A new framework is introduced for examining and evaluating the fundamental limits of lossless data compression, that emphasizes genuinely non-asymptotic results. The {\em sample complexity} of compressing a given source is defined as the smallest blocklength at which it is possible to compress that source at a specified rate and to within a specified excess-rate probability. This formulation parallels corresponding developments in statistics and computer science, and it facilitates the use of existing results on the sample complexity of various hypothesis testing problems. For arbitrary sources, the sample complexity of general variable-length compressors is shown to be tightly coupled with the sample complexity of prefix-free codes and fixed-length codes. For memoryless sources, it is shown that the sample complexity is characterized not by the source entropy, but by its Rényi entropy of order~$1/2$. Nonasymptotic bounds on the sample complexity are obtained, with explicit constants. Generalizations to Markov sources are established, showing that the sample complexity is determined by the source's Rényi entropy rate of order~$1/2$. Finally, bounds on the sample complexity of universal data compression are developed for arbitrary families of memoryless sources. There, the sample complexity is characterized by the minimum Rényi divergence of order~$1/2$ between elements of the family and the uniform distribution. The connection of this problem with identity testing and with the associated separation rates is explored and discussed.

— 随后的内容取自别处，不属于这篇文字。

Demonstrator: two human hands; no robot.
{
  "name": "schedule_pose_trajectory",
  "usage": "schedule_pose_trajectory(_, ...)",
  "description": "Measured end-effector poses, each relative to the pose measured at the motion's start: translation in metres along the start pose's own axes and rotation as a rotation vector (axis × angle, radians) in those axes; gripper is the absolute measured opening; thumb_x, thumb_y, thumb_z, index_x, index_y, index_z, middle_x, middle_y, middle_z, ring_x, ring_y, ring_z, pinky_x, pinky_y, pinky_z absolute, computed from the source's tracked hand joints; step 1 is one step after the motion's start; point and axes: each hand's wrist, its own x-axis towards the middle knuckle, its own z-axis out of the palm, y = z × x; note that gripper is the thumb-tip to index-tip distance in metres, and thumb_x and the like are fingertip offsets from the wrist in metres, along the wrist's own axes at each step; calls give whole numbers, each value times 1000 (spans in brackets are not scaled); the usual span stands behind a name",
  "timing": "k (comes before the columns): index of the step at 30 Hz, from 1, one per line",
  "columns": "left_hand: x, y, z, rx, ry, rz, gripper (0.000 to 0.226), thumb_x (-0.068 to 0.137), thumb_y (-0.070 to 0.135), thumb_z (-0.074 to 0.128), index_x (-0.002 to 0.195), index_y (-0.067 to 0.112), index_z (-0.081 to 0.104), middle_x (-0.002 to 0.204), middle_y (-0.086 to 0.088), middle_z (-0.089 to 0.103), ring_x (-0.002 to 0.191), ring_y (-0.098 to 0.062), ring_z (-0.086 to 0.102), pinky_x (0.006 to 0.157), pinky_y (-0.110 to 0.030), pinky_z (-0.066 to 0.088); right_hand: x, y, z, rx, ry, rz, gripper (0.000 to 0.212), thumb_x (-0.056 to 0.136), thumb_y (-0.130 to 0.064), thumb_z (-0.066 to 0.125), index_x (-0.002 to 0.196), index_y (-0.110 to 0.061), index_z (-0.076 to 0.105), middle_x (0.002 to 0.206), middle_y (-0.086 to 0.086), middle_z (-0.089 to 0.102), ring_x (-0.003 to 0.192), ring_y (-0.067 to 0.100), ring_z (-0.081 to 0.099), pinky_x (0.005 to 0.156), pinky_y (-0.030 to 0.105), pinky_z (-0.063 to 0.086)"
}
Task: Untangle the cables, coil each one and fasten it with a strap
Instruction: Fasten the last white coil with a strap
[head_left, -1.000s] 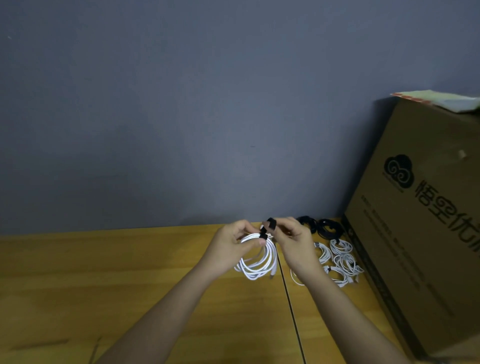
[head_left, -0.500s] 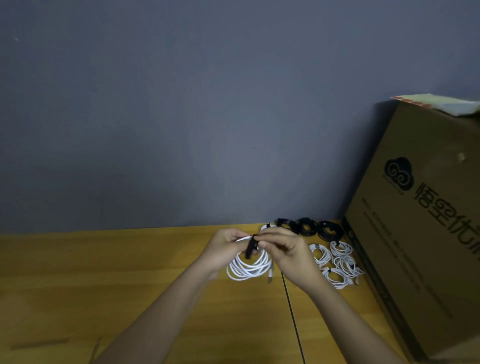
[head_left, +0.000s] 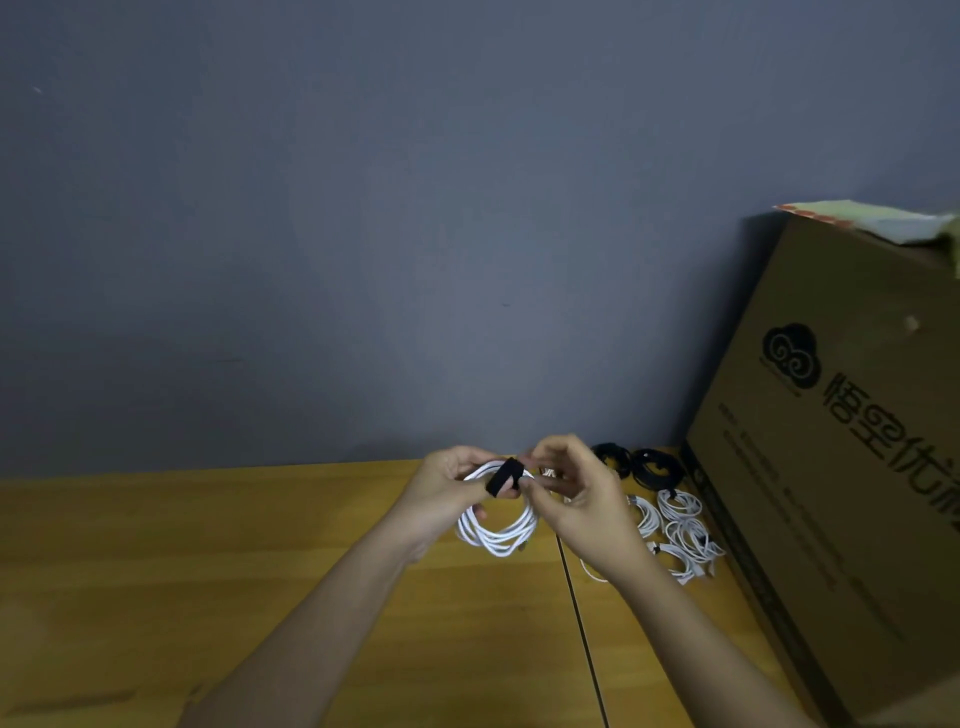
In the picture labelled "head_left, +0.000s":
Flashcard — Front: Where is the person's right hand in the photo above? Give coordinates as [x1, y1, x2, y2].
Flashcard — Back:
[516, 435, 659, 590]

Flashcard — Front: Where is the person's left hand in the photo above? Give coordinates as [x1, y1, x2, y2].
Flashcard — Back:
[379, 444, 522, 563]

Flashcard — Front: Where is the tangle of white cables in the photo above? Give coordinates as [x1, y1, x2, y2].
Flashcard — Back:
[454, 457, 543, 561]

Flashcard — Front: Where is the person's right forearm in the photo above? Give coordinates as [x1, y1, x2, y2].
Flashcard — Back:
[607, 555, 819, 728]

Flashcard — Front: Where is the person's left forearm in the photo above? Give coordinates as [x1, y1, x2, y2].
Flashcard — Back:
[177, 528, 429, 728]

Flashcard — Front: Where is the cardboard box with black print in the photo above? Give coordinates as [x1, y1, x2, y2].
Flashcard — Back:
[681, 210, 960, 728]

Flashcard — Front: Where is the flat white packet orange edge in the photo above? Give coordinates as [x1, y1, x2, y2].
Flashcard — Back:
[774, 198, 956, 248]

翻译：本文引入了一个新框架，用于检验和评估无损数据压缩的基本极限，该框架强调真正非渐近的结果。压缩给定信源的**样本复杂度**被定义为：在指定压缩率和指定超出率概率下，能够压缩该信源所需的最小分组长度。这一表述方式与统计学和计算机科学中的相应发展相平行，并便于利用关于各类假设检验问题样本复杂度的现有结果。对于任意信源，证明了通用变长压缩器的样本复杂度与无前缀码和定长码的样本复杂度紧密耦合。对于无记忆信源，证明了样本复杂度并非由信源熵决定，而是由其阶数为~$1/2$的Rényi熵所刻画。文中获得了样本复杂度的非渐近界，并给出了显式常数。进一步推广到马尔可夫信源，表明样本复杂度由信源的阶数为~$1/2$的Rényi熵率决定。最后，针对任意无记忆信源族，推导了通用数据压缩的样本复杂度界。其中，样本复杂度由族中元素与均匀分布之间阶数为~$1/2$的最小Rényi散度所刻画。本文探讨并讨论了该问题与身份检验以及相关分离速率的联系。